I drank a lot; I ate very little. I tucked my princess-cut ring back in its velvet box and watched so many episodes of Grey’s Anatomy and House I could probably have performed minor surgery. When the television docs weren’t enough company, I reconnected with all the friends I hadn’t seen much of since my fiancé claimed I’d enchanted him.
“I’m sure you’ll get back together,” one pal assured me over dirty martinis and barely touched artichoke dip. “I’ll say a prayer for you.”
We’d been friends five years and I knew some Sundays she went to church, but it wasn’t something we ever discussed and her offer unsettled me. As a noncommittal atheist, I wasn’t sure there was a God, but if there was, shouldn’t he be hammering out peace in the Middle East or feeding starving kids in Africa? Alleviating rush-hour traffic in Midtown?
“No, I’m good,” I said. “I’ll figure this out on my own.”
But my own efforts weren’t proving particularly fecund, and my fiancé had limited our correspondence to practical emails about how to unjoin our things and get back deposits from our wedding vendors.
Stumbling back into my new apartment — hangover already tickling my temples — I took my post on the couch and turned on the TV. The Craft, a mid-'90s movie about teen witches, was halfway through. On screen there was a lot of carnage and lightning and snakes; clearly the moral of the story was not to meddle in the dark arts and that brown lipstick was a fashion statement best left in the past.
I had another take: If I’d unintentionally cast a spell over my fiancé when we met, maybe I could do it again?
A Google search led to some silly sites, some scary sites, and one official-ish looking page warning that while reconciliation spells were frequently requested, they were often misguided. It advised potential casters to dig deep and ask if the lost lover’s return would truly be a good thing. That sticky rotting brain canal tried to raise its hand, but majority stakeholder me pushed it aside and followed the links to a store that sold pre-packaged spell kits and offered detailed instructions online.
An actual human woman answered the phone, which seemed promising. When I told her what I wanted, she asked how long ago we’d split.
“Six weeks,” I said.
“That’s good, you’ve got a shot,” said the woman.

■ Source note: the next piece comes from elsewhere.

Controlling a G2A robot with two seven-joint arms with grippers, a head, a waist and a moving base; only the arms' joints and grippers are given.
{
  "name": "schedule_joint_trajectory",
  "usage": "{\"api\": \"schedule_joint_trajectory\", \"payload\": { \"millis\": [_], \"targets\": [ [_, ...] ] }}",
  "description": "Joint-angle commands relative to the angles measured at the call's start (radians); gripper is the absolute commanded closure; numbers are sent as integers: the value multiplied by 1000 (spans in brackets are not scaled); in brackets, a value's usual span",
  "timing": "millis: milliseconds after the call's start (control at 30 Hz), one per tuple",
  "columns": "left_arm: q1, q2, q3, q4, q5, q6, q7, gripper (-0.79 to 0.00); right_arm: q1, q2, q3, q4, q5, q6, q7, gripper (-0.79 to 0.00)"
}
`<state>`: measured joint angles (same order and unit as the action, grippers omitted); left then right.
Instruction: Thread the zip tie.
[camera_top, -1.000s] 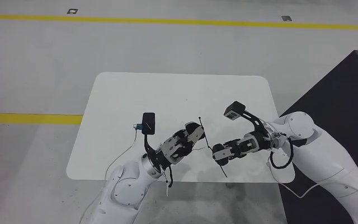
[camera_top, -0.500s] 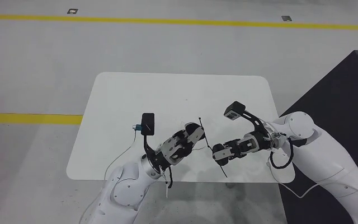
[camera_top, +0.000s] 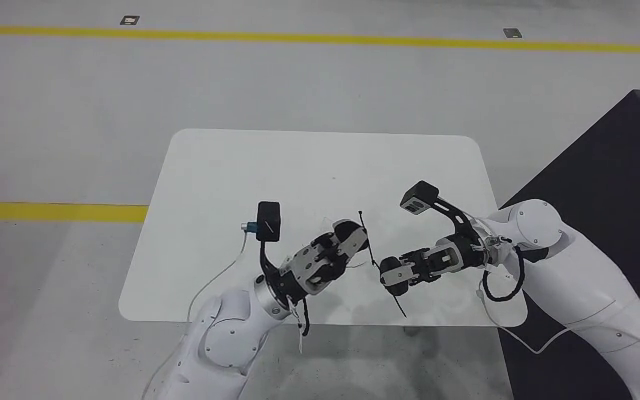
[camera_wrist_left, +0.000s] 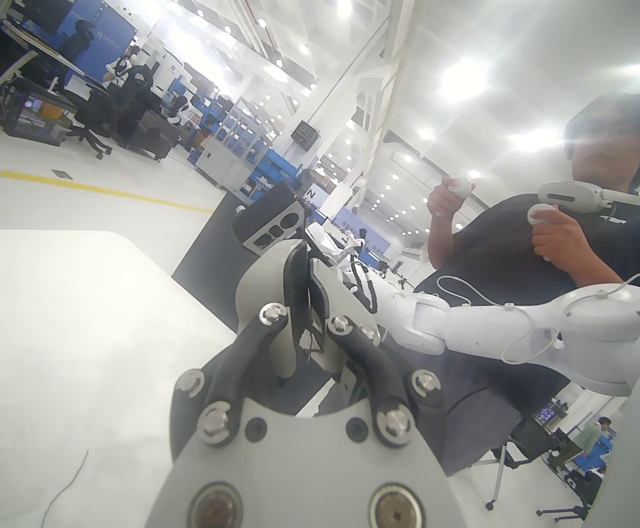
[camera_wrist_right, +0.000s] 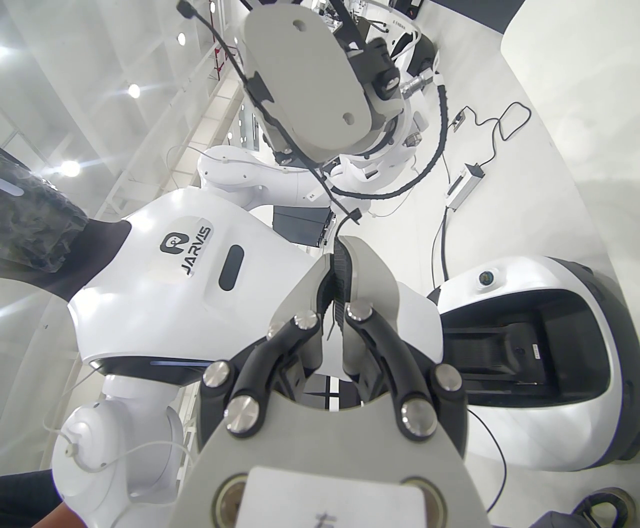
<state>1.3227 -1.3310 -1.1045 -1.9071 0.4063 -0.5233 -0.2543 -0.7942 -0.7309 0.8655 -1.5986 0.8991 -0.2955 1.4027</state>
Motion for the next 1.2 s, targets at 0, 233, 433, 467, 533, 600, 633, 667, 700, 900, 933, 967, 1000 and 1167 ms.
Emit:
{"api": "schedule_joint_trajectory", "payload": {
  "millis": [0,233,433,467,533,600,633,667,700,900,933,967,1000,1167],
  "targets": [
    [2,0,0,-1,5,-1,17,0,0,0,0,0,0,0,0,0],
    [3,1,1,2,12,3,32,0,0,0,0,0,0,0,0,0],
    [2,3,5,0,19,1,17,0,0,0,0,0,0,0,0,0],
    [3,3,5,-1,19,2,18,0,0,0,0,0,0,0,0,0],
    [3,4,6,-1,20,2,20,0,0,0,0,0,0,0,0,0],
    [3,4,7,-2,20,2,20,0,0,0,0,0,0,0,0,0],
    [3,4,6,-3,19,2,22,0,0,0,0,0,0,0,0,0],
    [4,4,6,-5,19,1,24,0,0,0,0,0,0,0,0,0],
    [5,5,5,-8,19,0,26,0,0,0,0,0,0,0,0,0],
    [9,7,5,-13,20,0,20,0,0,0,0,0,0,0,0,0],
    [8,7,7,-14,19,-1,17,0,0,0,0,0,0,0,0,0],
    [7,8,8,-13,19,0,14,0,0,0,0,0,0,0,0,0],
    [7,8,9,-11,19,1,11,0,0,0,0,0,0,0,0,0],
    [1,8,12,-7,19,8,10,0,0,0,0,0,0,0,0,0]
  ]
}}
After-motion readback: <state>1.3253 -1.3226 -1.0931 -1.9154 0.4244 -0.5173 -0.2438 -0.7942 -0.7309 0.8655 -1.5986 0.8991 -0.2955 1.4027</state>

I couldn't help but picture Elizabeth Montgomery from Bewitched. “Sometimes customers call about relationships that ended two, three years ago, where the guy is remarried and living across the country. It can be a lot harder then.”
The idea that people could feel the way I did — 10 stories below rock bottom — for years was truly horrifying; I quickly offered my credit card information and mailing address.
Waiting for the package to arrive was heart-in-the-throat excitement; finally there was something proactive I was doing! But my hands trembled when I finally opened the padded envelope and set out all the little packets of items on my desk.
Yes, I was banged up and mopey, but I was still the girl who would rather keep her dimes than waste them on a wishing well, wasn’t I?
Remembering Bewitched Saleswoman’s words, I was determined to act now, before my fiancé had three kids and an accounting position in Omaha.
So I saved the shower water for the cleansing ritual, and (though I felt absolutely absurd) I dutifully went to an intersection at dawn and threw it over my shoulder. I gathered the required artifacts and wrote his name ten times on a piece of paper, as per the instructions. I lit the bride and groom candle and mixed the oils and incense.
The heady smell made me cough and flail. With the back of my hand, I knocked over the candle.
Wax splashed onto my open laptop, seeping through the keyboard.
Future use of the D and F keys seemed doubtful.
I swore and burned my hands as I scooped up the mess.
And then I was laughing.
Legitimate, things-were-funny-again laughing, like I hadn’t done since the beginning of the end of my fiancé and I.
The spell had been broken, at least for a little while.